# Aim of the exercise
Nothing but the lines from the one containing "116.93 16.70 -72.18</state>" through the one containing "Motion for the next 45", both included, should be given again, each exactly as written below.

# Material provided

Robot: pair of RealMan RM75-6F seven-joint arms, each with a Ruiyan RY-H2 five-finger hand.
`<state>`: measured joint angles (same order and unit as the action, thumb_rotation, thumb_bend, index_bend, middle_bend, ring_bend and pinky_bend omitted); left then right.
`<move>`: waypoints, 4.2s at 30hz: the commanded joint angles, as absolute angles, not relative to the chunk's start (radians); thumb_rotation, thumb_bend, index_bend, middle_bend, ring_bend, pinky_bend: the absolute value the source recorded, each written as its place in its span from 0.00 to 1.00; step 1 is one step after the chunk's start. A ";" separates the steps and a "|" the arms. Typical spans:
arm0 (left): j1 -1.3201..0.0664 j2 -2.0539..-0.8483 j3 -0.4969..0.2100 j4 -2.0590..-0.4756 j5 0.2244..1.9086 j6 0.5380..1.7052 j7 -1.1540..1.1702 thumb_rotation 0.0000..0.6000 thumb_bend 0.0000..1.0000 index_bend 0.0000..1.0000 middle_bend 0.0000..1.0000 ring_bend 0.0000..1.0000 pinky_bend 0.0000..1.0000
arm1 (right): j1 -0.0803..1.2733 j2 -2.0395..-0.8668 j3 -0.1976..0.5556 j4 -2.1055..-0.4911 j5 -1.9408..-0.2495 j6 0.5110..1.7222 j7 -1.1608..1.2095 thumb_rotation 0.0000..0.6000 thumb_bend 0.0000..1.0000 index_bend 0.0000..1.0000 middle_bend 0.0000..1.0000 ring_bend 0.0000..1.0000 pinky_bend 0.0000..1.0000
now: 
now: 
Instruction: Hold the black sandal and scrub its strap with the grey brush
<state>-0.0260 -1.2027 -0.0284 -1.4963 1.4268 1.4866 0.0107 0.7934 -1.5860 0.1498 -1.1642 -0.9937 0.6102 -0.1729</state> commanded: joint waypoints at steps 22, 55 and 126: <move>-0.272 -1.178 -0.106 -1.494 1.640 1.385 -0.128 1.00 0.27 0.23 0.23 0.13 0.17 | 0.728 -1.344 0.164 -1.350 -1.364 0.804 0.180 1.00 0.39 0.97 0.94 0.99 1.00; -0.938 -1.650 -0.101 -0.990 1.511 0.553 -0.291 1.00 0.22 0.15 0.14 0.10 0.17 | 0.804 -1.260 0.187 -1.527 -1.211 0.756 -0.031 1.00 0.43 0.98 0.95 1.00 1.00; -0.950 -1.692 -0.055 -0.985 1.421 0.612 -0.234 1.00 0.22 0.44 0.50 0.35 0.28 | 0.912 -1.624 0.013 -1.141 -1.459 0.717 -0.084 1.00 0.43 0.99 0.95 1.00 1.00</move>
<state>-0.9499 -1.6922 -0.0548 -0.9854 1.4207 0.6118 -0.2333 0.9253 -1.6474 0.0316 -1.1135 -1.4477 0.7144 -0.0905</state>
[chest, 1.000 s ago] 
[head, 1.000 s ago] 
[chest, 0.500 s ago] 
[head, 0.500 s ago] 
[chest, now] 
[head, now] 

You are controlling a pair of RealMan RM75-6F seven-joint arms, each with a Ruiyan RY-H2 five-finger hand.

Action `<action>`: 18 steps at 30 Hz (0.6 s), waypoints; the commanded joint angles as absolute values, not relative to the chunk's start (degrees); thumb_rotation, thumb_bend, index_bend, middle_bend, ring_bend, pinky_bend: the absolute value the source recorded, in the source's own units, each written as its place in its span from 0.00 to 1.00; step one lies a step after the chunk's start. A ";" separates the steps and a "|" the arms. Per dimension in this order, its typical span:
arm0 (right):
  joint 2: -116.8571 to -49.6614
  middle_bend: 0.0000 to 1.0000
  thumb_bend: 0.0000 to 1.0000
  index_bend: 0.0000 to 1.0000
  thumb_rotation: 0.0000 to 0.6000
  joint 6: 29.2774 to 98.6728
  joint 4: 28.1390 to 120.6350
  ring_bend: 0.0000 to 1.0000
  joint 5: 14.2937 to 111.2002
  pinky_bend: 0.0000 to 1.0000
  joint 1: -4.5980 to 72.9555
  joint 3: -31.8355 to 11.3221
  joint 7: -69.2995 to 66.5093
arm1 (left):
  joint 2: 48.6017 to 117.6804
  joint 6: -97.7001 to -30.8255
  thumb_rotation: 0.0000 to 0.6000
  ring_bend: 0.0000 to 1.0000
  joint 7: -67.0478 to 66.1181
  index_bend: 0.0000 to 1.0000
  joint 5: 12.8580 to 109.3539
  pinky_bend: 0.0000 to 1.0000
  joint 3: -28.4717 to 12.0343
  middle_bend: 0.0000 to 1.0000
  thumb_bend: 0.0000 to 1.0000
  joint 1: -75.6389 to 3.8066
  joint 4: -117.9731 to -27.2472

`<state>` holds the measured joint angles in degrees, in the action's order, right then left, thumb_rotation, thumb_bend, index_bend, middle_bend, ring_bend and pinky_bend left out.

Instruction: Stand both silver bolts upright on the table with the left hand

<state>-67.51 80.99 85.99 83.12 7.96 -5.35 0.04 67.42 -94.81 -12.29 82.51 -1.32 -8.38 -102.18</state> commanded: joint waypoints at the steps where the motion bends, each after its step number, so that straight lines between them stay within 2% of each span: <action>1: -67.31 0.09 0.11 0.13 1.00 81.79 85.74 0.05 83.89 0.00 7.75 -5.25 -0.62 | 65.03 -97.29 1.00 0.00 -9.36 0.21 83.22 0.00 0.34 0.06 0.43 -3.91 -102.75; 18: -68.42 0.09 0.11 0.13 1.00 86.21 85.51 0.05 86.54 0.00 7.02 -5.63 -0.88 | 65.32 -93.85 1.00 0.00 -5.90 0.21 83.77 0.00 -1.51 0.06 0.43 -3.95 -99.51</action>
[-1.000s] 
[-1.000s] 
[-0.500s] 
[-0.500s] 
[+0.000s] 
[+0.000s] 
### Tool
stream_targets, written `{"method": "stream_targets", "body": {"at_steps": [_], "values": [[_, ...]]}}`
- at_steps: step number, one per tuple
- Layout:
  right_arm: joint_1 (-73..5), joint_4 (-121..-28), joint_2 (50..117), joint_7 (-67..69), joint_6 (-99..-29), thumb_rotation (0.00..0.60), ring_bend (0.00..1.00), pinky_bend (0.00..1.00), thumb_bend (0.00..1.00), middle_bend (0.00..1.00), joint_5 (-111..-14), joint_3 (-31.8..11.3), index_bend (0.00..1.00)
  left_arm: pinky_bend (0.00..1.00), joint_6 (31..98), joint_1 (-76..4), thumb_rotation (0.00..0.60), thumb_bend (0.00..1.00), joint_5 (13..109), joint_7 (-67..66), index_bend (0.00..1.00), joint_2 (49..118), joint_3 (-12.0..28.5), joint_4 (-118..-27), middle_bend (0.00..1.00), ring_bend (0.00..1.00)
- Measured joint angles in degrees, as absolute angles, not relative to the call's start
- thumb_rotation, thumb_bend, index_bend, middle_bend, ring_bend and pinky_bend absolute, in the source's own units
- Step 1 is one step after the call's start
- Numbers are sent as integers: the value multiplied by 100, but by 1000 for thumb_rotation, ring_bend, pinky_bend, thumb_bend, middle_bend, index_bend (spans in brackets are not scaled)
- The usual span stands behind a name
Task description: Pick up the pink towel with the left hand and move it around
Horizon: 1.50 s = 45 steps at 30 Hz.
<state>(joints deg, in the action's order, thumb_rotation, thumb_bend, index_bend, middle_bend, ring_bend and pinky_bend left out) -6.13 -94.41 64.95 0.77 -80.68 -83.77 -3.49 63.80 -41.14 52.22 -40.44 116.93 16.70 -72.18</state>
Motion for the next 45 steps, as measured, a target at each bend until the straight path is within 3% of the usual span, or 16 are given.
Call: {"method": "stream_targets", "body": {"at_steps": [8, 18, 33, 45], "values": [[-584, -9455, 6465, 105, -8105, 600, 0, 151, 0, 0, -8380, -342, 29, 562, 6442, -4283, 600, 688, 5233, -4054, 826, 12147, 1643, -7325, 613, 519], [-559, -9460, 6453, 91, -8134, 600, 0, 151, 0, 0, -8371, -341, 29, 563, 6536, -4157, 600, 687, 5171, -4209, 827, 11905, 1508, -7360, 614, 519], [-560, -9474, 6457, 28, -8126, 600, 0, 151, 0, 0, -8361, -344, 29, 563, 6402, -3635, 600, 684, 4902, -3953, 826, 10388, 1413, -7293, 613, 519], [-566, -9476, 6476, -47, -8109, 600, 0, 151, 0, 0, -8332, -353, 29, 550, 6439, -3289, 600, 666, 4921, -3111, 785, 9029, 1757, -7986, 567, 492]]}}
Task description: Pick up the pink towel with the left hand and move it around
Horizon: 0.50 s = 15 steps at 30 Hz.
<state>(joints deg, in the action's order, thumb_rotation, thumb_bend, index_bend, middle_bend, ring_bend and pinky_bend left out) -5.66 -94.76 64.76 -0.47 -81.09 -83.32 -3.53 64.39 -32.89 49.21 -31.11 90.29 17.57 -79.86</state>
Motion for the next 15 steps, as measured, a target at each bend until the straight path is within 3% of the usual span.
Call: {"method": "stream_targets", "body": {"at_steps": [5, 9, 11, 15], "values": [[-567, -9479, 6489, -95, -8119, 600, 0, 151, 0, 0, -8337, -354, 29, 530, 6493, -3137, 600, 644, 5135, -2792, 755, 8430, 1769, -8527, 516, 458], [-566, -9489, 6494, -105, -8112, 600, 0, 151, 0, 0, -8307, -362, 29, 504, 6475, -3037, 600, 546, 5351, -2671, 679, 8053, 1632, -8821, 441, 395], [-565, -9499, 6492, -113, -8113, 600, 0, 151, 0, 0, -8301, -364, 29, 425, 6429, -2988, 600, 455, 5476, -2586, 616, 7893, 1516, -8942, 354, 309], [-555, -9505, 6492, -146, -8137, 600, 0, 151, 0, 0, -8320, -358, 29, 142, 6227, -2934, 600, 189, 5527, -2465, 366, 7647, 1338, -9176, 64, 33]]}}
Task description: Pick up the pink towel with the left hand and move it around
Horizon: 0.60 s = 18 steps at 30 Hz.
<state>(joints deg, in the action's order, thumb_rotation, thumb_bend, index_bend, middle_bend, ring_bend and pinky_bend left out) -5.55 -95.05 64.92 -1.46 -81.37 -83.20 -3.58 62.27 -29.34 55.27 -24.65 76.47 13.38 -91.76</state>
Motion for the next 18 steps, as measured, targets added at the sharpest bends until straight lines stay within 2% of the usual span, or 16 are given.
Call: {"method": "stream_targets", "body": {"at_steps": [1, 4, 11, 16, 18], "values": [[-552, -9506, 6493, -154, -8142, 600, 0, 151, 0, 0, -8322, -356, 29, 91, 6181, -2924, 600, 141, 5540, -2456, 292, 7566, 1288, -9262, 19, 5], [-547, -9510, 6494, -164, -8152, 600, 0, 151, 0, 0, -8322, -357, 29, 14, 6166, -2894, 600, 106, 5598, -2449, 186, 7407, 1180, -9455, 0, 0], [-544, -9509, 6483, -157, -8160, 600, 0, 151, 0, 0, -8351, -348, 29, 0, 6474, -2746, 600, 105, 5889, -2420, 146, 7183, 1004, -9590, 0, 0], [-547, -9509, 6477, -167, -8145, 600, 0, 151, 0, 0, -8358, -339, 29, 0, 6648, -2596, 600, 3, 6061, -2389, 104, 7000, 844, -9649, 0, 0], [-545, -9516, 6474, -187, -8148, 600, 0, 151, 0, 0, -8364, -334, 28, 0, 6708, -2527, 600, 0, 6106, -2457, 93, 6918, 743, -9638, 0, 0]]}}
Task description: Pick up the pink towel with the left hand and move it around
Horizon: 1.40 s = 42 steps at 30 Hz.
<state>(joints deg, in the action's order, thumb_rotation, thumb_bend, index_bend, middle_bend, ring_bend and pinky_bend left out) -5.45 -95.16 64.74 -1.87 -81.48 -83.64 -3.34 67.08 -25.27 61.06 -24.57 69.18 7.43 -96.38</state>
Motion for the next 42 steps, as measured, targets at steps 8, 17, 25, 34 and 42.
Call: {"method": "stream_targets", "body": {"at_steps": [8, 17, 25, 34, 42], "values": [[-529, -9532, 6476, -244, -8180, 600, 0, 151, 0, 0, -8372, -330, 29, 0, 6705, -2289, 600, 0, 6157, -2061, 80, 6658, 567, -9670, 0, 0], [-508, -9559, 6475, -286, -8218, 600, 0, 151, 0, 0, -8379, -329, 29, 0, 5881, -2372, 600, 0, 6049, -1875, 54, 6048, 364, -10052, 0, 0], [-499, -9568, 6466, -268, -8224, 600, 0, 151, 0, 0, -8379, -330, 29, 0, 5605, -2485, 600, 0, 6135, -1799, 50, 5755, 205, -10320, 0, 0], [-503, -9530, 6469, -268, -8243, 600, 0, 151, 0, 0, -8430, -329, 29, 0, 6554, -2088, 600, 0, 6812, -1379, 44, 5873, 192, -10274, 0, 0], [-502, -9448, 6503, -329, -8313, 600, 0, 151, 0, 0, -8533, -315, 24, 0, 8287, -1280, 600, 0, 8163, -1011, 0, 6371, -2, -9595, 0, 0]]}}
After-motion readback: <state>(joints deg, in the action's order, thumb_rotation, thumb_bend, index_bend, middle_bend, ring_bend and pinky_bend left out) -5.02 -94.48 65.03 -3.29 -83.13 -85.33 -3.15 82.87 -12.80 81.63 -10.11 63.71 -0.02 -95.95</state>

# Reply
<state>(joints deg, in the action's order, thumb_rotation, thumb_bend, index_bend, middle_bend, ring_bend and pinky_bend left out) -6.13 -94.41 64.95 0.77 -80.68 -83.77 -3.49 63.80 -41.14 52.22 -40.44 116.93 16.70 -72.18</state>
Motion for the next 45 steps, as measured, a target at each bend until the straight path is within 3% of the usual span, or 16 are given.

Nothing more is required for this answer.